Facing this no-win scenario, savvy U.S. leaders would pull troops out immediately, but of course pulling out is never an option. Whether it’s Bush or Obama or Trump, the preferred “solution” to unwinnable quagmires is to “surge” (more troops, more airpower, more “advisers,” more weaponry) or to dither with tactics. Old theories are trotted out, such as pacification and counterinsurgency and nation-building, dressed up with new terms and acronyms such as asymmetrical warfare, the gray zone, MOOTW (military operations other than war), and VEOs, or violent extremist organizations, known to most people as terrorists.
The mentality among America’s generals is that the war must go on. There must be a can-do way to defeat VEOs in the grey zone using asymmetrical warfare while engaged in MOOTW. Thus B-52s, those venerable strategic bombers from the early Cold War era, are now being used in Afghanistan to “asymmetrically” destroy drug laboratories associated with Taliban funding, yet another instance of the U.S. military swinging a sledgehammer to kill a gnat.
After 16 years, if you’re calling in B-52s to flatten small drug labs, this is not a sign of impending victory. It’s a sign of desperation — a sign of a totally bankrupt strategy.
The same is true of the use of MOAB in 2017. It’s not a sign of strength to use such blockbuster bombs on an undeveloped country like Afghanistan. It’s a sign of desperation. Of having no coherent strategy. Of throwing munitions at the wall and seeing which one makes the biggest boom.
Of course, a key aspect of this is domestic politics. The target of B-52s and MOABs isn’t always the Taliban and similar VEOs. It’s American public opinion. For Trump, it’s like, “See? We used MOAB. We’re using B-52s. Obama didn’t do this. We’re tougher–better–stronger. We’re taking the gloves off.”
When America’s military is not taking metaphorical gloves off, it’s learning to eat soup with a knife. That’s the title of Lieutenant Colonel John Nagl’s book on counterinsurgency, abbreviated as COIN in military circles. A decade ago, Nagl worked with General David Petraeus to rewrite the book on COIN, which enjoyed a brief renaissance during the Iraq and Afghan surges. But COIN methods (the idea of killing or otherwise neutralizing guerrillas/terrorists/VEOs while winning the hearts and minds of the people) haven’t worked to clean up American-made messes in those countries, a result contained within the metaphor. For if you really want to eat soup, best to put away military knives, pick up the soup bowl, and slurp away.

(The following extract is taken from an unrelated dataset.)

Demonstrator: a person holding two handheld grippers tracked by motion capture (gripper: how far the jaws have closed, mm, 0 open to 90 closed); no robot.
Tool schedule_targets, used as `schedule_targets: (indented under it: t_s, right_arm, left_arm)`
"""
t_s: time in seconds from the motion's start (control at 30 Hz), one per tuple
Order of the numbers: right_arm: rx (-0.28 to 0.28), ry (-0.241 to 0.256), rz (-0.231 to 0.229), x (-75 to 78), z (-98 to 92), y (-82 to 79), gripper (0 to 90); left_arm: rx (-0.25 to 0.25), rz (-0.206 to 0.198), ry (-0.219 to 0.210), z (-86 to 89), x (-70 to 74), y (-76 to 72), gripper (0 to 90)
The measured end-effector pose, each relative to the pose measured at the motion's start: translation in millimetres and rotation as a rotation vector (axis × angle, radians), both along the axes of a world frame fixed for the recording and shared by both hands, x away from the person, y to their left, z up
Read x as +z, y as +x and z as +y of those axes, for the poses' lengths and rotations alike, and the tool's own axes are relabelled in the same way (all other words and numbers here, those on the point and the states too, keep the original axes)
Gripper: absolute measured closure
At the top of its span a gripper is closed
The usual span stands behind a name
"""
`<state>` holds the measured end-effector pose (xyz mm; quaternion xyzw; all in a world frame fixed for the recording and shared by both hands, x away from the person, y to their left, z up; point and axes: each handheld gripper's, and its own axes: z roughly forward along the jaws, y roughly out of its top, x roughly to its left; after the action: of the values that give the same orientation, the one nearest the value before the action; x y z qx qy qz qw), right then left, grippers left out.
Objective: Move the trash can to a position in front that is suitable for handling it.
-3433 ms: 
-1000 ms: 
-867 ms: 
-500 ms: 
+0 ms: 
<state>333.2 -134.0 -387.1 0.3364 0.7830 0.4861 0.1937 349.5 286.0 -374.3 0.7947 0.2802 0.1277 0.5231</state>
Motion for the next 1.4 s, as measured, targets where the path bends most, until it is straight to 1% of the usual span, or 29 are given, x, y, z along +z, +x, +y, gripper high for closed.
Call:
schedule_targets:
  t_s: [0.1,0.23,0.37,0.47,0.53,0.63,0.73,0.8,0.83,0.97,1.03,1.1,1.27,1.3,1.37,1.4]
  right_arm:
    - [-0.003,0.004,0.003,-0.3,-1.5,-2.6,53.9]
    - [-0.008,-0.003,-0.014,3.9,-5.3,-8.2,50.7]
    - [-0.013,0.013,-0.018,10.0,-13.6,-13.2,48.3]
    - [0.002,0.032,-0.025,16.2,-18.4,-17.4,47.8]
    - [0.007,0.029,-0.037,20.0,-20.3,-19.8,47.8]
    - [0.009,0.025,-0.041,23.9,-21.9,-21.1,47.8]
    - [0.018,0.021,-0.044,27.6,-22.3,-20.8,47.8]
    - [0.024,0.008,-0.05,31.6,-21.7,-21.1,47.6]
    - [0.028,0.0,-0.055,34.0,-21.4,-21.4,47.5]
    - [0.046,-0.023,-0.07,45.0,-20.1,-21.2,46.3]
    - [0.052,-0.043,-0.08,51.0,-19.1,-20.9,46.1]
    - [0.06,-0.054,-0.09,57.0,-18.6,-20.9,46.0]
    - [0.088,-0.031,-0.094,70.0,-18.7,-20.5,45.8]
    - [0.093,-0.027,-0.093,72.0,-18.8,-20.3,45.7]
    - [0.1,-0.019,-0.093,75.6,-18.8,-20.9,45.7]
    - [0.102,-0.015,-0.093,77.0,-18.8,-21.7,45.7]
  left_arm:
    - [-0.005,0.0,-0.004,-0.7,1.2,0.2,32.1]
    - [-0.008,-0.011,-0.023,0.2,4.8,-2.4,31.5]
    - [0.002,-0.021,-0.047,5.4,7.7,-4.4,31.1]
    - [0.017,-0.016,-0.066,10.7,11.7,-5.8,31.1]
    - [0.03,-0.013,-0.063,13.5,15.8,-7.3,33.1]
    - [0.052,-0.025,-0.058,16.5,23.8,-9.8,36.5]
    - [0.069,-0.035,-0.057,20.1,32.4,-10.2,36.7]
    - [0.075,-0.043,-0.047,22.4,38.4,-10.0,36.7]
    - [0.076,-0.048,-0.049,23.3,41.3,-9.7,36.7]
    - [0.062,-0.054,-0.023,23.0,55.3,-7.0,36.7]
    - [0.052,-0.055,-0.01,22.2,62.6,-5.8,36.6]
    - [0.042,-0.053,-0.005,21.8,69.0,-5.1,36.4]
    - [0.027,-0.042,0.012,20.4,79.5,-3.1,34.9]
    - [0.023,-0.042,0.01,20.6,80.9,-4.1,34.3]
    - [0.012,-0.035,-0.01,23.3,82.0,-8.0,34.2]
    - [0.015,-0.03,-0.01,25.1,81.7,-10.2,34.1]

But America’s warfighters, with their affinity for knives, persist in efforts to develop new and “better” ones (spoons are for wimps!) as they flail away in various soup bowls (or, if you prefer, Petri dishes, which was General John Nicholson’s, the U.S. commander in Afghanistan, “bowl” of choice to describe the Af-Pak region in his testimony to Congress in 2017).
To use a different soup metaphor, too many cooks spoil the broth. The U.S. military’s interventions—its various and varying recipes for success, the ingredients of which are almost exclusively violent—never add up to a palatable product.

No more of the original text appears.